Contactée par le site Puremédias , la direction de Canal a été plus explicite (les mêmes explications, au mot près, ont été données à Télé 7 Jours) : La décision de publier ou non un dessin à un instant donné et dans un contexte donné relève d’un choix éditorial de chaque instant, étant entendu que la liberté d’expression ne suppose pas de céder à toute forme de provocation »

La censure de Charb n’avait donc rien à voir avec la sécurité du Fort Knox de Vivendi, mais c’est bel et bien « un choix éditorial » visant à ne pas faire de « provocation » . Provoquer qui, au juste, Canal ne le dit pas. Peut-être en avez-vous une vague idée, moi aussi.

Au fait, vous ne le saviez peut-être pas, mais « La Nouvelle Edition », c’est l’émission dirigée par Ali Baddou. Ali Baddou qui le 7 janvier dernier commentait ainsi à l’antenne la sortie du roman Soumission de Michel Houellebecq : « Ce livre m’a foutu la gerbe, autant le dire aussi simplement que ça, je me suis senti insulté. On est en 2015 et l’année démarre avec ça, c’est-à-dire avec l’islamophobie, installée et diluée dans le livre d’un grand romancier français. C’est un livre qui, pour moi, habitue au racisme antimusulman. »

Comme Ali Baddou n’a pas, à ma connaissance, réagi à cette censure avérée de Charlie dans sa propre émission, j’aimerais qu’il réponde à ces deux questions :

Le dessin de Charb lui a-t-il « foutu la gerbe » ?

Approuve-t-il qu’on ait empêché Charb d’habituer, fût-ce post mortem, le public « au racisme antimusulman » ?

Une dernière réflexion pour la route, que je donne à méditer à tous mes copains moralistes antifas à donf de Canal et d’ailleurs. L’antifa à donf utilise souvent la jurisprudence Niemöller[1. Emprisonné en camp de concentration depuis 1937 par les hitlériens, le pasteur protestant Martin Niemöller a écrit à Dachau, en 1942, ce poème sublime : « Lorsque les nazis sont venus chercher les communistes, je n’ai rien dit, je n’étais pas communiste. Lorsqu’ils ont enfermé les sociaux-démocrates, je n’ai rien dit, je n’étais pas social-démocrate. Lorsqu’ils sont venus chercher les syndicalistes, je n’ai rien dit, je n’étais pas syndicaliste.

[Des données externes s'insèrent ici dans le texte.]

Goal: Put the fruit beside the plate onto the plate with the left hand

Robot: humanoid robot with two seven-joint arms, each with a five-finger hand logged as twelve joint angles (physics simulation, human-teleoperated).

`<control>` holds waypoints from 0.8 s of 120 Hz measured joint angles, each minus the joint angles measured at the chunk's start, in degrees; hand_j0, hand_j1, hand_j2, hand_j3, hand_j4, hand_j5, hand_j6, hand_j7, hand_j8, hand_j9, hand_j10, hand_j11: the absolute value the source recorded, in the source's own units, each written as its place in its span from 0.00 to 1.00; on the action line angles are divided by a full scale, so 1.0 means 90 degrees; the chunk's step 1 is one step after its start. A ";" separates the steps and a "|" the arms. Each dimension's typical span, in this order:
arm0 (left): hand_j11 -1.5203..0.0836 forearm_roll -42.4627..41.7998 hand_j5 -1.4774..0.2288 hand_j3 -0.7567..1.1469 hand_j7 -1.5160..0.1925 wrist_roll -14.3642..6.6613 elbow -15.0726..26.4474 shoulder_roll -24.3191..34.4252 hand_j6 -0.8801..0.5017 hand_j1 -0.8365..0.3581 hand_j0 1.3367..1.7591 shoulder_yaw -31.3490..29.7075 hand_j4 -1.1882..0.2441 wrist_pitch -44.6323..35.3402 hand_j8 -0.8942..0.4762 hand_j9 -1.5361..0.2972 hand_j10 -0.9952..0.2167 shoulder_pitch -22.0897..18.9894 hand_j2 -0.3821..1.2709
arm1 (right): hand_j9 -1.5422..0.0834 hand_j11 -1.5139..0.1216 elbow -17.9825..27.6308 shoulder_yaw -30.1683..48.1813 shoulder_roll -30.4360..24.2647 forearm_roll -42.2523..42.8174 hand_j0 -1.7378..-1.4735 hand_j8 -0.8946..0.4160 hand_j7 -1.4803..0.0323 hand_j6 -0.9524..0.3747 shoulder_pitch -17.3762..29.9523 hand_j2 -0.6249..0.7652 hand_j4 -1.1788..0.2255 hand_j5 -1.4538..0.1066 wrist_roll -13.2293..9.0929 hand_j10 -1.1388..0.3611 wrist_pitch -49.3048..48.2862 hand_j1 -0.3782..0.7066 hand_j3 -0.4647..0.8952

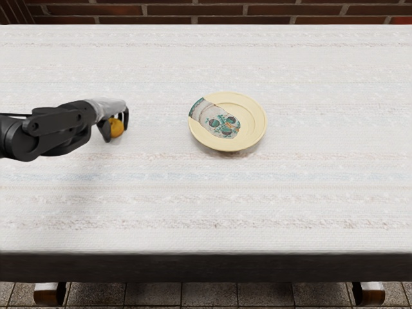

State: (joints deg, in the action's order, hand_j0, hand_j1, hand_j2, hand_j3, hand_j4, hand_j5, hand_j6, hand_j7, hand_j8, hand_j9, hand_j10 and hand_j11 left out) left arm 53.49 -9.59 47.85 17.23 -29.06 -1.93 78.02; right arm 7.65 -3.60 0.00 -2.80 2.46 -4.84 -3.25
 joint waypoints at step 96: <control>0.29 -0.1118 0.24 0.40 0.27 0.0001 0.0617 -0.0370 0.37 0.44 0.75 0.0045 0.32 0.0082 0.38 0.26 0.17 0.1132 0.44 | 0.93 0.91 0.0000 0.0000 0.0000 0.0001 0.30 0.66 0.96 0.70 0.0000 0.45 0.82 0.91 -0.0002 0.74 0.0000 0.05 0.34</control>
State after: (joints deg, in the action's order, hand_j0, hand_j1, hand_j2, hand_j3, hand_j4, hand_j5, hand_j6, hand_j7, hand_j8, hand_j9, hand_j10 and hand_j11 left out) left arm 43.43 -9.59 53.40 13.90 -28.66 -1.19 88.20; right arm 7.65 -3.60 0.00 -2.79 2.46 -4.86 -3.25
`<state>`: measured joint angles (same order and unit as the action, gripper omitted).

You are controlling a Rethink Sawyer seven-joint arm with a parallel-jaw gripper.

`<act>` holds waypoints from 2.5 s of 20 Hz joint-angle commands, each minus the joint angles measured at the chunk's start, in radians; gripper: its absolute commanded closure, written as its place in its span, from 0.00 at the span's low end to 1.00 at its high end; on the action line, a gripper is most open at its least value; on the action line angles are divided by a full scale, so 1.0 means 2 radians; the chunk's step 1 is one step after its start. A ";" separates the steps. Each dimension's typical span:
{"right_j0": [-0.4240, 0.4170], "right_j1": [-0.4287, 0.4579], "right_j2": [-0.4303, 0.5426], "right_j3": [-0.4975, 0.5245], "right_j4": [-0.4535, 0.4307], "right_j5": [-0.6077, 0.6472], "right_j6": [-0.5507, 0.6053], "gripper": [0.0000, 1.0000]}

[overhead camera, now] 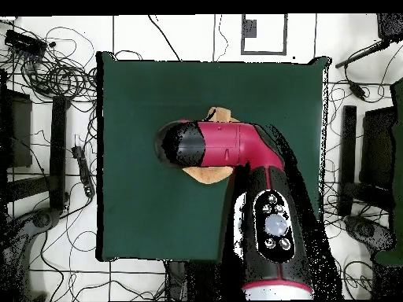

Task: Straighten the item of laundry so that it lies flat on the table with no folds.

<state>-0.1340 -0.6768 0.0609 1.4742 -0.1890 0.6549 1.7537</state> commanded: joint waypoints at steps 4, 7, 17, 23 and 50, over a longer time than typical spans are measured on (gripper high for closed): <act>-0.002 0.107 -0.008 -0.024 0.014 -0.098 0.115 1.00; -0.015 0.108 -0.002 -0.019 0.011 -0.109 0.094 1.00; -0.040 0.095 0.013 -0.002 0.006 -0.111 0.059 1.00; -0.050 0.082 0.023 0.009 0.007 -0.107 0.053 1.00; -0.050 -0.056 0.047 0.018 0.105 0.107 0.046 1.00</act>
<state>-0.2766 -0.8233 0.0640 1.4605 -0.0168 0.8538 1.7574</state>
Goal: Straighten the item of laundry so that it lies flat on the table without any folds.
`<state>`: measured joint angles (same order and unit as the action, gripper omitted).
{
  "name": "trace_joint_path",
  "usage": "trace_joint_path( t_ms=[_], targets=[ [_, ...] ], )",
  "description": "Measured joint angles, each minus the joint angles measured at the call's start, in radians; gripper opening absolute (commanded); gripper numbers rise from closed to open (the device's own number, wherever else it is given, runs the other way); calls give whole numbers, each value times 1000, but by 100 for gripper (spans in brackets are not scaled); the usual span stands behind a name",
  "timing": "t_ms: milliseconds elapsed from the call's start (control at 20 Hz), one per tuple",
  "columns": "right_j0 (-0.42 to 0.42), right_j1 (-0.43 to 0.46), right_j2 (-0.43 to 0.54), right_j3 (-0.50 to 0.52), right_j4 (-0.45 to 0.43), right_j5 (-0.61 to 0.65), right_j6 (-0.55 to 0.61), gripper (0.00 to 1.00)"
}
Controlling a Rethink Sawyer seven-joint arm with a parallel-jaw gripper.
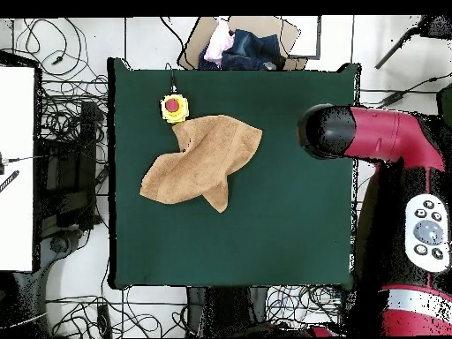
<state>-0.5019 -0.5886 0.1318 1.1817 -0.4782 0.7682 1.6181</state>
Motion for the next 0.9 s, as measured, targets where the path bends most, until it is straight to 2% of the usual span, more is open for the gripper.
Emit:
trace_joint_path(
  t_ms=[200,250,450,750,900],
  targets=[
    [-85,-13,95,6,15,31,-85,100],
    [-139,-21,142,7,19,50,-160,100],
    [-219,-29,191,7,20,80,-320,100],
    [-270,-42,203,7,20,109,-545,100],
    [-265,-45,203,7,20,109,-564,100]
  ],
)
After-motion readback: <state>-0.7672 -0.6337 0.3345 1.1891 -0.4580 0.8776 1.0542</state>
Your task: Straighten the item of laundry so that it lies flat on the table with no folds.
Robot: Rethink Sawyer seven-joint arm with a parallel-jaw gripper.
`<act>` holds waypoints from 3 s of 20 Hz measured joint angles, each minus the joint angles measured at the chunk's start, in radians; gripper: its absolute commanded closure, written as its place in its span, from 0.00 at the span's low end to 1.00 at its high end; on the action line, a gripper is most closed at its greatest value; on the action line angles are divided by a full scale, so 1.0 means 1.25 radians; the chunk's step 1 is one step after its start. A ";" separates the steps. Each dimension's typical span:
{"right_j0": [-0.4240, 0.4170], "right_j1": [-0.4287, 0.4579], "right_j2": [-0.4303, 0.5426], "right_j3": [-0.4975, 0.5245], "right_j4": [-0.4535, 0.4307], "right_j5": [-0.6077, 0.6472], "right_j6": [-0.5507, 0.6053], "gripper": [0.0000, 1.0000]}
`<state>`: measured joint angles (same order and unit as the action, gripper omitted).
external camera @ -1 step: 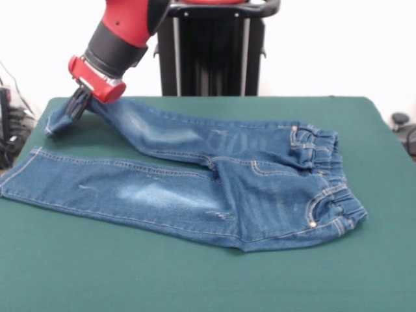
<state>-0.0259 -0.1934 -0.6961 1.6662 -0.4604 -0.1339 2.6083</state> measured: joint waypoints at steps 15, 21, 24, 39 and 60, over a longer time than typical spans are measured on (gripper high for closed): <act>0.026 0.025 -0.060 -0.010 0.064 0.000 0.000 0.00; -0.068 -0.080 0.004 -0.010 0.021 0.026 0.000 0.00; -0.102 -0.136 0.033 -0.010 0.004 0.060 0.000 0.00; -0.260 -0.245 0.241 -0.009 -0.113 0.112 0.000 0.00; -0.351 -0.271 0.341 -0.001 -0.256 0.223 0.000 0.00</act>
<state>-0.4650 -0.5323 -0.2694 1.6647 -0.7799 0.1449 2.6083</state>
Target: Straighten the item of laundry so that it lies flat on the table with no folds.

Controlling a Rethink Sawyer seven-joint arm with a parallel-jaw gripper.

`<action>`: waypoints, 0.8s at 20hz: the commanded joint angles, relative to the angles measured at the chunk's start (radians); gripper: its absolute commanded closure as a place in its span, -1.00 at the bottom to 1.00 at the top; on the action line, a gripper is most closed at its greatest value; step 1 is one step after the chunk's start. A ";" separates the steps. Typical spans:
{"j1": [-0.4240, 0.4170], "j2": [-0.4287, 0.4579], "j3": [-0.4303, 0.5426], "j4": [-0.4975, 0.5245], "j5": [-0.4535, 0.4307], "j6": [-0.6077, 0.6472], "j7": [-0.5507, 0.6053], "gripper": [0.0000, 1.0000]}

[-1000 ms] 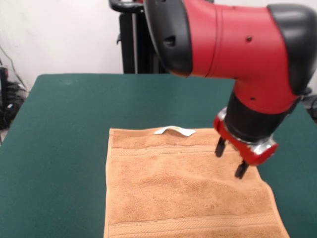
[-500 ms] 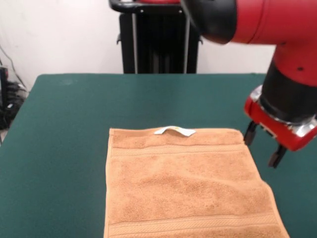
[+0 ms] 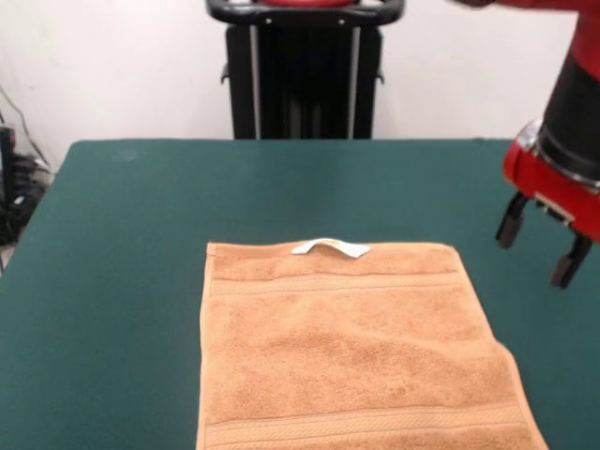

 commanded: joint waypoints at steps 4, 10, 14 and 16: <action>0.078 -0.076 0.112 0.218 0.019 0.005 -0.151 -1.00; 0.120 -0.115 0.110 0.262 0.033 -0.014 -0.091 -1.00; 0.134 -0.117 0.110 0.247 0.040 0.005 -0.078 -1.00; 0.128 -0.096 0.108 0.219 0.032 0.011 -0.091 -1.00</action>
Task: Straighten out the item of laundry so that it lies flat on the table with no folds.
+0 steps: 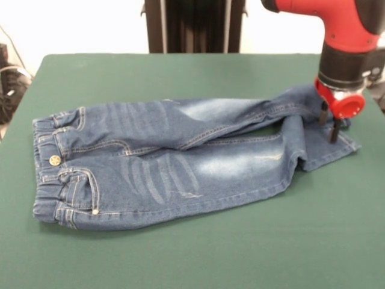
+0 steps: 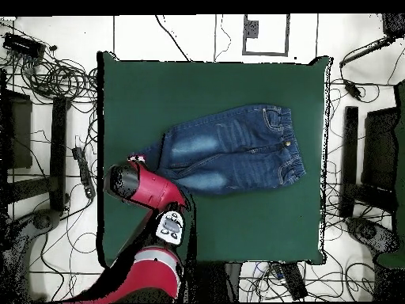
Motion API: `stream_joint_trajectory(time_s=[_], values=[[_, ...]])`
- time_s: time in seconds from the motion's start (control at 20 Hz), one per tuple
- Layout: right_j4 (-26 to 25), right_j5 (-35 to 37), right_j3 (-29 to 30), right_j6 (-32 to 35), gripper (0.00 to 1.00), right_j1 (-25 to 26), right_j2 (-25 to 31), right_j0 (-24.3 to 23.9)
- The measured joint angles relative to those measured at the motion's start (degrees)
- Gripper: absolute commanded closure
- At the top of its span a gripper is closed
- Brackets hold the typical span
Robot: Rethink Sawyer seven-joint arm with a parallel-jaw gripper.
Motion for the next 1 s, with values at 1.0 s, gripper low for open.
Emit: stream_joint_trajectory(time_s=[1.0], values=[[-6.6,14.3,-9.1,0.0,0.00,3.1,1.7,-5.3]])
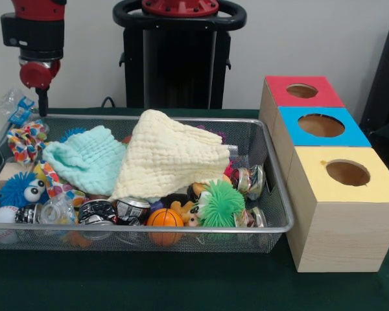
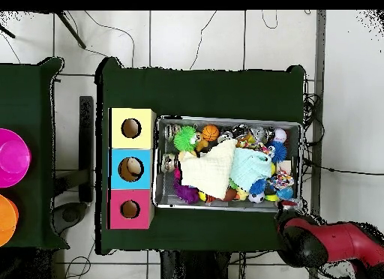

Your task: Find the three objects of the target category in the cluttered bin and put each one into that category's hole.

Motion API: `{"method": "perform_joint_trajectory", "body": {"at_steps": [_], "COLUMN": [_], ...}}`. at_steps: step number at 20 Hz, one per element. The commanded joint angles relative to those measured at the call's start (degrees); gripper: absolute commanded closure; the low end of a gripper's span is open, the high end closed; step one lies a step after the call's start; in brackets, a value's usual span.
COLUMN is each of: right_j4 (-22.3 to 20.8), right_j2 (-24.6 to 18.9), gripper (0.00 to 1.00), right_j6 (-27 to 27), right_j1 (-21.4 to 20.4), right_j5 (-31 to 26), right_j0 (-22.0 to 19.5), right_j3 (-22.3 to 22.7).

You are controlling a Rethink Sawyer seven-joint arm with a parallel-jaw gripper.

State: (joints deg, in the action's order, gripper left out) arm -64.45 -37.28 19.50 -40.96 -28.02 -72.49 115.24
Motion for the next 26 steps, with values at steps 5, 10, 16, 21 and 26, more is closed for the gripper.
{"method": "perform_joint_trajectory", "body": {"at_steps": [5, 10, 16, 21, 26], "right_j4": [-1.6, -1.4, -2.0, -1.1, -1.2], "right_j2": [0.2, 0.2, 0.6, 0.2, 0.1], "gripper": [1.00, 0.00, 0.00, 0.00, 0.00], "right_j6": [-0.8, -0.5, 0.2, -1.2, -3.5], "right_j1": [-2.0, -1.7, -1.5, -1.4, -2.9], "right_j5": [-0.4, 0.0, 0.3, -0.4, -2.0], "right_j0": [0.2, -0.1, 0.2, -0.7, -0.6], "right_j3": [-3.0, -3.1, -3.1, -2.6, -2.9]}}
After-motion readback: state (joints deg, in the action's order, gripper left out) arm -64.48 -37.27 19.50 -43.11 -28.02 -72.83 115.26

Lorsqu’ils sont venus chercher les juifs, je n’ai rien dit, je n’étais pas juif. Lorsqu’ils sont venus me chercher, il ne restait plus personne pour protester. »] pour combattre la bête immonde. Ils ont eu la preuve que ceux qui ont fait taire Zemmour, parfois hélas, sous leurs applaudissements, sauront faire taire les gauchistes qui pensent hors des clous demain.

C’est exactement ce que Canal a fait selon Guillaume Meurice : même après les dix-sept morts de cette semaine, la dénonciation de l’islamofascisme n’est pas un bon « choix éditorial ».